▶ [Task directions]:
If a line below includes the string "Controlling", copy it.

(Records excerpted from a collection)
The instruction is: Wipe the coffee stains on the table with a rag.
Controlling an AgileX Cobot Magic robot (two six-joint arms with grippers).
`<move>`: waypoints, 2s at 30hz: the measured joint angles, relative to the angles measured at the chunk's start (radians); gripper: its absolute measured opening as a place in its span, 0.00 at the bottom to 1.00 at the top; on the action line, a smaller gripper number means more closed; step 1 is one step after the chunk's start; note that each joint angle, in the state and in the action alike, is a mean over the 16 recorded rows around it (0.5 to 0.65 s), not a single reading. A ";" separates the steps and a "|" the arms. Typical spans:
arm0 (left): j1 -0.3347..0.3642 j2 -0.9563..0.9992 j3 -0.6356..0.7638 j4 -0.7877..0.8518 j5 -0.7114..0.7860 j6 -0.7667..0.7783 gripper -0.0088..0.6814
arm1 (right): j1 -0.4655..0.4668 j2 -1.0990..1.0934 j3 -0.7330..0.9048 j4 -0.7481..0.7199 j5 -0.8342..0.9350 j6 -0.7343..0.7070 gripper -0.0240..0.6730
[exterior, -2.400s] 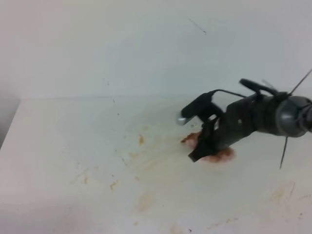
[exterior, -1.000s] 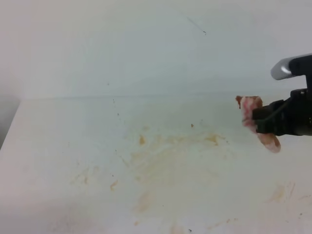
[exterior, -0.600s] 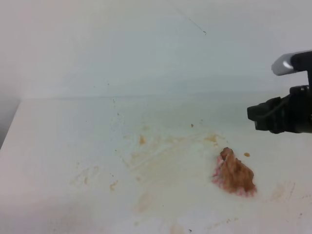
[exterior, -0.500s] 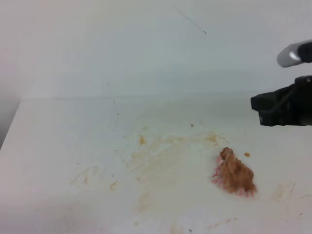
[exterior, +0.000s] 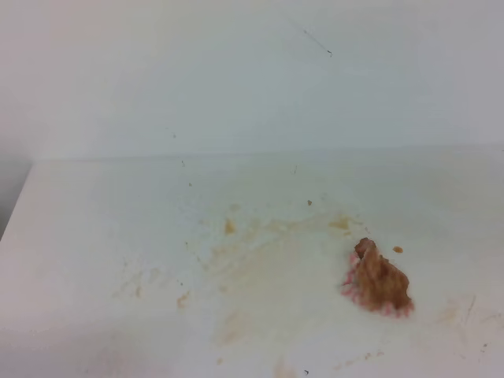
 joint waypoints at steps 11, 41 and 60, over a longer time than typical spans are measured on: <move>0.000 -0.002 0.002 0.000 -0.001 0.000 0.01 | 0.008 -0.206 0.284 -0.019 -0.269 0.017 0.03; 0.000 -0.002 0.002 0.000 -0.001 0.000 0.01 | -0.229 -0.628 0.416 0.386 -0.405 0.020 0.03; 0.000 -0.002 0.002 -0.001 -0.001 0.000 0.01 | -0.398 -0.767 0.417 0.399 -0.418 0.020 0.03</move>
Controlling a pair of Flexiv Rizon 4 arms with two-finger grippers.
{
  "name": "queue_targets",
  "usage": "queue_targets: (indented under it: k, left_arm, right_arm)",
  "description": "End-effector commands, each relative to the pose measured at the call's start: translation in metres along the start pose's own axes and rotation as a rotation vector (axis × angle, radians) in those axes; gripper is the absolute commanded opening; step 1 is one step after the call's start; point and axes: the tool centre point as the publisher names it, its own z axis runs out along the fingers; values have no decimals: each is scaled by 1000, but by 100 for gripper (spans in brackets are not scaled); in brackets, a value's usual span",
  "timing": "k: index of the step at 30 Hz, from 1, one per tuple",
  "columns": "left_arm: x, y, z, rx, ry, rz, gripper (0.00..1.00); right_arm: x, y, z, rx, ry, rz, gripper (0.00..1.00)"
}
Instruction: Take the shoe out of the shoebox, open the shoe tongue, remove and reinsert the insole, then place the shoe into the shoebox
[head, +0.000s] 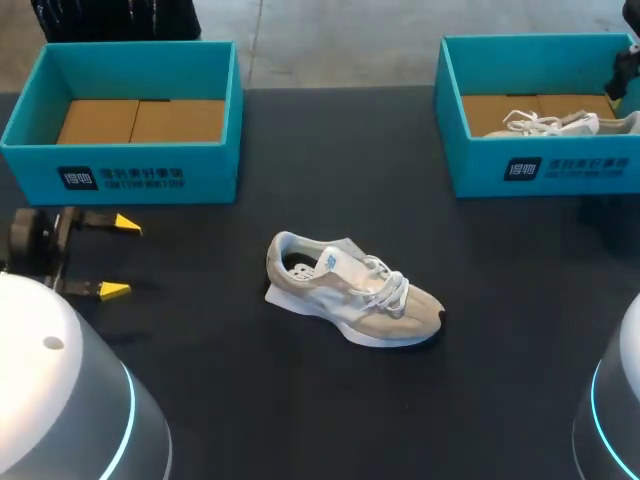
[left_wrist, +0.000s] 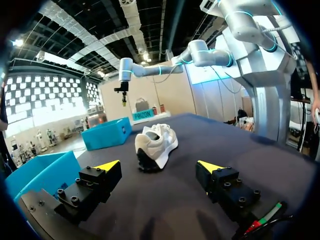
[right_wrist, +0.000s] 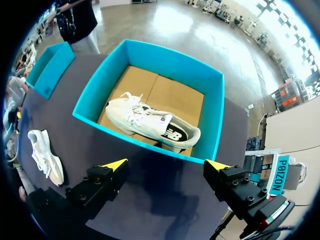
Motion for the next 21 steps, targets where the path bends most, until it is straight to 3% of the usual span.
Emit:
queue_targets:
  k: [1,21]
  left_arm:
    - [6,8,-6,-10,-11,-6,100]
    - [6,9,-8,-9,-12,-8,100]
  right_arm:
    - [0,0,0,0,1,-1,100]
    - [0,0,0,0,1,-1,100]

▶ [Result of this task]:
Controlling an AgileX Cobot Magic robot (two six-joint arms with grippers).
Controlling a pair of Flexiv Rizon 4 arms with two-finger grippers.

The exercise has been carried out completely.